Certa vez, em plena
manhã de um final de ano, novembro ou dezembro, na brisa fria e suave do sopé
da Serra, lia Ilusões (As aventuras de um Messias indeciso), de
Richard Bach, quando fui surpreendido no peito por sentimento de abismo que invadiu
a alma do mesmo frio lá de fora daquela manhã; extático, entrou pelos
corredores do tórax qual visitante calmo e silencioso; e agora retorna para ser
lapidado nas palavras que nascem aqui comigo.
Mexeu, sim, por
dentro, e, descuidado, acionou qualquer botão, que abriu fenda descomunal de
solidão, espécie de lava gelada dos vulcões cósmicos, escorrendo medo intenso pelas
encostas da montanha do ser, extrato das ausências múltiplas, misto de todas as
presenças, eco de galáxias sem aparente final, porta de mergulhos individuais
distantes, longe, bem longe, fora das distâncias, nos subúrbios de nossa Via
Láctea. Esse tal silêncio de solenidade exótica falava nos meus ouvidos de outras
eras, outros planos, dimensões estapafúrdias. Confesso medo aterrador naquele
momento, vontade enorme de mais companhia, gentes aos milhares, sede das
multidões, das festas, zoada, movimento, quermesses animadas, pois a dor contundia
numa condição e velocidade incontidas, lâminas cortantes da matéria, espécies
de chamamento às origens dos vários elementos, amálgamas de esferas rolando em
plenitude.
Busquei calor, o calor
dos sóis abertos lá em cima. As pálpebras da consciência, contudo, fechavam de falta
de sentido os cômodos da personalidade, para virar, logo adiante, na energia
fluída de calor na pele, sem, no entanto, alimentar novas chances quanto a
retornar ao presente, salvar o passado conhecido, durante a só e única Eternidade
que cresceu e abraçou o mundo em torno.
Olhava o horizonte
aberto na essência de mim absorto na grandiosidade da total integração, e fatores
internos convergiam, crise das individualidades postas na mesa de planície colossal,
e inúmeras tradições fugiram qual névoa desfeita.

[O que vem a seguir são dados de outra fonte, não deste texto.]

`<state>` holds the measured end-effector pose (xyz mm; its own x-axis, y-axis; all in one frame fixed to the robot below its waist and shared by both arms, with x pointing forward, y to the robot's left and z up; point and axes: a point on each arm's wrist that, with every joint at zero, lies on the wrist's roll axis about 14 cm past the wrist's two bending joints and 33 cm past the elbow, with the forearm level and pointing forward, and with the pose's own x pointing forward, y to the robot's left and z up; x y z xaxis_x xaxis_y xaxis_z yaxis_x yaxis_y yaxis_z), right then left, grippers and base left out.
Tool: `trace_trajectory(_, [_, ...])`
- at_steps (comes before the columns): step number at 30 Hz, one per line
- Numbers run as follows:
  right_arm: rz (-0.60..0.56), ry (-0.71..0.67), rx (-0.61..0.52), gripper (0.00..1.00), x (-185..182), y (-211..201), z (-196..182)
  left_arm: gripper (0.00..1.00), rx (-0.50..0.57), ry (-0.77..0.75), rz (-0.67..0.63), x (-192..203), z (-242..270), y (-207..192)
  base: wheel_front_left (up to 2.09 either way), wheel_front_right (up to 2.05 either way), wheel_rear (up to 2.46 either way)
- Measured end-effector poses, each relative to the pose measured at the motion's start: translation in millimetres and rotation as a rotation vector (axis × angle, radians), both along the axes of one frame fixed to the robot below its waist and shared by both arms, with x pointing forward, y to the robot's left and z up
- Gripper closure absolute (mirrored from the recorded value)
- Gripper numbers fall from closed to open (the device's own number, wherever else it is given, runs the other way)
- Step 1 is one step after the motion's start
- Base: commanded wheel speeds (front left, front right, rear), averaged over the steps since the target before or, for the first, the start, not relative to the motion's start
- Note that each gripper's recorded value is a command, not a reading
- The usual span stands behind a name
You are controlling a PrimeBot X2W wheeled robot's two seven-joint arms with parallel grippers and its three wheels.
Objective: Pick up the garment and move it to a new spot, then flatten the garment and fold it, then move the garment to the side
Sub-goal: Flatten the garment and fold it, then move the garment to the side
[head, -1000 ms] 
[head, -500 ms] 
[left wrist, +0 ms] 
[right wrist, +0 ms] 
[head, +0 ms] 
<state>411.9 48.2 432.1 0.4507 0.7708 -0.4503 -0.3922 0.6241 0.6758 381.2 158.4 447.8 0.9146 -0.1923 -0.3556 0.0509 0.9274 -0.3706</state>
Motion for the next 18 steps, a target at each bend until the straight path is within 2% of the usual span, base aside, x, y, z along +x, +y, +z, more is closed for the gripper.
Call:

Sumidas as referências até
então preservadas a sete chaves, cigano das estrelas, o eu vagava desarmado
pelas espirais do salão imenso, no turbilhão da queda livre, através do antigo espaço
indiferente que fugiu. Palco aberto e folhas jogadas ao firmamento, mãos sangrando
de absurdo e sonhos, recebiam marcas de saudades profundas, emoções avassaladoras,
moléculas e perfumes, soltas pelos ares rasgados em Si próprio. Uma dor
translúcida e disforme devorou, assim, doces e ferventes reações inúteis de
preservação dos valores arcaicos. Guardei das lembranças o inexplicável desse
testemunho, notícia maior da experiência de ver bem perto o mistério abissal
das idades, razões primeiras e derradeiras dos fundamentais motivos da
existência. Naquele instante, isso veio à tona na voz de forte berro aos céus, entre
as letras que dançavam soltas na vista do livro, em meio ao pudor das palavras
e no clarão poderoso dos raios do Sol.